6.4.07

Teste

Chamava-se, disse-me, Cynthia Days e era preta como um copo de vinho tinto numa noite de tempestade. Queria "trabalhar para mim: lavar roupa, passar a ferro, cozinhar" e, "se fosse verdadeiramente indispensável", fazer-me "um broche ou dois". A expressão é dela, não é minha: "um broche ou dois", verbatim, a primeira vez que a vi, muito séria, sentada numa cadeira à minha frente, austera, com os dentes da frente separados por uma larga fenda e lábios de fazer um anjo sonhar com beijos ou outra coisa.

Achei que devíamos fazer um teste. "Dou-lhe uma camisa para passar", disse-lhe. "O resto pode esperar". Mais tarde vi a saber que era (ou tinha sido), professora de literatura portuguesa na universidade de Lubumbashi, uma cidade - e uma universidade - que conheço bastante bem. O que explicava a separação entre os dentes da frente, o domínio perfeito que tinha do portugês; mas não explicava o que a fazia lavar roupa em Portugal, nem propôr felações a qualquer patrão potencial.

Tão pouco explicava o nome: no Congo as pessoas têm nomes africanos, as mais jovens; ou franceses "clássicos" (isto é, antigos, velhos, fora de moda), as outras. Mas não têm nomes ingleses.

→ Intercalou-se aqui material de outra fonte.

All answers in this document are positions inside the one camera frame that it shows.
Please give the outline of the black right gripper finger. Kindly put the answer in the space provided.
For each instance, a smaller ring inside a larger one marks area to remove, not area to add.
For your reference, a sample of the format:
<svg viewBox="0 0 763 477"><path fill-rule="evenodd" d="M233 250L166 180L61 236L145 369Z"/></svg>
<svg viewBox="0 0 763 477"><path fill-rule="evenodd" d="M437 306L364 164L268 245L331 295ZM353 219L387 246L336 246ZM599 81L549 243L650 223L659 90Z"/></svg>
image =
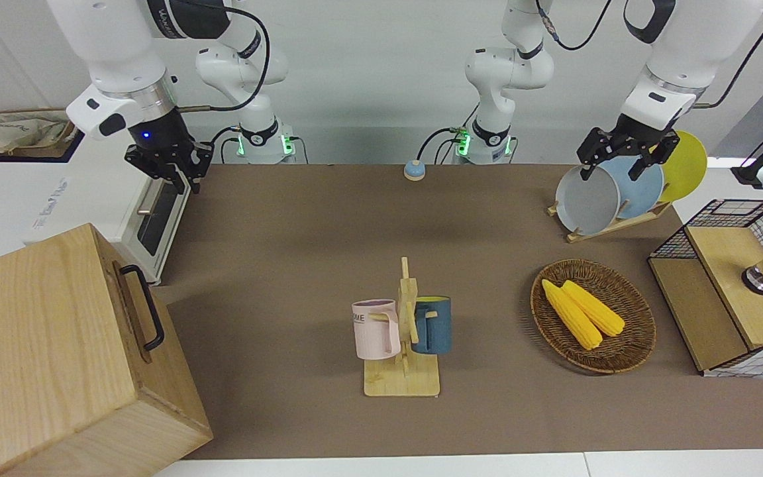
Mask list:
<svg viewBox="0 0 763 477"><path fill-rule="evenodd" d="M125 160L152 179L169 182L177 194L184 193L184 181L176 165L164 161L158 152L141 147L128 147L125 151Z"/></svg>
<svg viewBox="0 0 763 477"><path fill-rule="evenodd" d="M201 188L200 181L207 174L214 157L214 142L191 140L190 146L189 159L185 163L185 176L191 186L191 192L198 194Z"/></svg>

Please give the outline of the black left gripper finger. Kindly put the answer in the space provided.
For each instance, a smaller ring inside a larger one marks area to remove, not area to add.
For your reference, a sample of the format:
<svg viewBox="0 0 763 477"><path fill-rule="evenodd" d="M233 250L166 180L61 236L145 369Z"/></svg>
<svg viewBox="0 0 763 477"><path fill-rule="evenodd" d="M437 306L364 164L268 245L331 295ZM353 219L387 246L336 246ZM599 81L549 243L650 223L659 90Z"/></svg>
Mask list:
<svg viewBox="0 0 763 477"><path fill-rule="evenodd" d="M576 157L582 165L582 181L588 181L599 164L617 157L618 153L620 148L613 144L611 133L601 128L591 128L576 149Z"/></svg>
<svg viewBox="0 0 763 477"><path fill-rule="evenodd" d="M630 155L635 154L638 157L628 172L630 180L637 181L642 173L653 165L664 165L679 142L680 138L676 132L666 132L660 142L654 145L651 142L630 139L628 151Z"/></svg>

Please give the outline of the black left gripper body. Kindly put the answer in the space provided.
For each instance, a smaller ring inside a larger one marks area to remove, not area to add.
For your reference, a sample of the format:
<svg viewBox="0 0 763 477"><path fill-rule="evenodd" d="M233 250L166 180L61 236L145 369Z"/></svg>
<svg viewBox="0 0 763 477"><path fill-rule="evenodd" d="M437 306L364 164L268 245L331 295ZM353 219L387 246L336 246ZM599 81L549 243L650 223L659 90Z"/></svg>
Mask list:
<svg viewBox="0 0 763 477"><path fill-rule="evenodd" d="M654 147L657 147L669 132L670 127L658 130L630 117L630 115L621 113L613 129L615 141L613 149L615 152L627 153L631 150L639 150L641 146L644 146L652 154Z"/></svg>

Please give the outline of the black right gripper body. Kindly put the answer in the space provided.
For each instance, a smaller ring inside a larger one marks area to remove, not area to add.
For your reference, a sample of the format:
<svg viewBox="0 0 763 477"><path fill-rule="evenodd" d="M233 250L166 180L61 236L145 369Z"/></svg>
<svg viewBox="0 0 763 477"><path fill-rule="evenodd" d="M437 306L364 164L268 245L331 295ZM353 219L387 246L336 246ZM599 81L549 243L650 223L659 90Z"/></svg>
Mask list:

Excepto se um dos antepassados próximos (um avô, ou bisavô, mais provavelmente) fôr português, Dias de seu apelido e um dos filhos achar que Days é mais chique do que "Dias", ou "Jours".

Não levou muito tempo a passar do aspirador para a minha cama - primeiro durante as horas de trabalho (cujo pagamento recusava, de resto) e depois durante as noites, todas as noites. Na realidade chamava-se Tschombé e fazia um molho de piripiri que por si só justificava a sua presença na minha cama, na minha casa, na minha vida.

Há pessoas que dizem que o piripiri é afrodisíaco. Outas dizem que são as ostras. Casanova, esse gandulo genial, acreditava nos ovos crus. Eu só conheço um afrodisíaco: é a mistura de um corpo perfeito com a inteligência e a sensualidade. Chamava-se Tschombé, tinha trinta e muitos, ou quarenta e poucos anos e dizia-me: "quero foder contigo" de uma maneira que ainda hoje, anos depois, me faz tremer desde a ponta dos pés até à ponta dos cabelos. A primeira vez que ela me disse isso foi à saída de um restaurante do outro lado do Tejo. Sentámo-nos no muro que dava para o rio e, como se me dissesse que o jantar tinha sido bom - como tinha dito que me faria, "se fosse indispensável, um broche ou dois" - disse-me que queria foder comigo. "Mas não aqui", acrescentou. "Na tua cama". Nessa altura já ela tinha passado algumas largas dezenas de noites comigo, já nos tínhamos amado, comido e fodido de todas as formas e feitios - mas aquela noite foi, penso, a primeira vez.

Não sou muito dado a mistérios, nem a profundezas místicas - sou um ser simples, a roçar o primário, que acredita em coisas simples e primárias. Mas a verdade é que nunca mais voltei àquele restaurante.

Um dia disse-me "adeus" e foi-se embora.